Task to carry out: Look over the material below and count the lines that include "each". Give only the total.

Supplied information:
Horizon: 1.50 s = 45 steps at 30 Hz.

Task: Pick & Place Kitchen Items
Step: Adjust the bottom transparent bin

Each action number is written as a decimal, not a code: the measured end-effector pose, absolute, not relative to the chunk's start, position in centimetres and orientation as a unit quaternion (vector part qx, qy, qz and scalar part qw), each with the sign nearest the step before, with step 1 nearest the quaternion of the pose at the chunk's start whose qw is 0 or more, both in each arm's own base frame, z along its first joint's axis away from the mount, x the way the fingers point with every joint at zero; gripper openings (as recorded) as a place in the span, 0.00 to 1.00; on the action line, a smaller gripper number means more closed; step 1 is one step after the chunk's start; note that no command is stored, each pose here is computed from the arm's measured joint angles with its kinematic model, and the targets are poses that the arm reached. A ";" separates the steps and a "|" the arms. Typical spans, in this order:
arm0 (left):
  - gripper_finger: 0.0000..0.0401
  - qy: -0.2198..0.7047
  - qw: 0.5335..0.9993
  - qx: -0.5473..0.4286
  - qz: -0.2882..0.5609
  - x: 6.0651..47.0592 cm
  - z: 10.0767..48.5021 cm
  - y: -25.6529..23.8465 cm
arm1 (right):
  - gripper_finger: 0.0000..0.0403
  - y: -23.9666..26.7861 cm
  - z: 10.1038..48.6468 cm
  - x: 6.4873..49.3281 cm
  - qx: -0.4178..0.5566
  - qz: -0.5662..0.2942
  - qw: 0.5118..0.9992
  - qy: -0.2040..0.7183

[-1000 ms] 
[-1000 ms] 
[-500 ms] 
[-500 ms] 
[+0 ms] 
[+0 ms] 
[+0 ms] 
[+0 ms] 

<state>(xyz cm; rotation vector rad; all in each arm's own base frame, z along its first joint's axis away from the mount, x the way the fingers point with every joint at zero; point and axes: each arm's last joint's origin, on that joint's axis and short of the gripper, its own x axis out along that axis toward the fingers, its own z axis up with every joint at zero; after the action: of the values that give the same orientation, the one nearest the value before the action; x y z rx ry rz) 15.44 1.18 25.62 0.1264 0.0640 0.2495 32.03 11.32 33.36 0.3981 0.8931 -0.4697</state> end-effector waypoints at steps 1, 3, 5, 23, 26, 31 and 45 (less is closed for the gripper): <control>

Reply: 2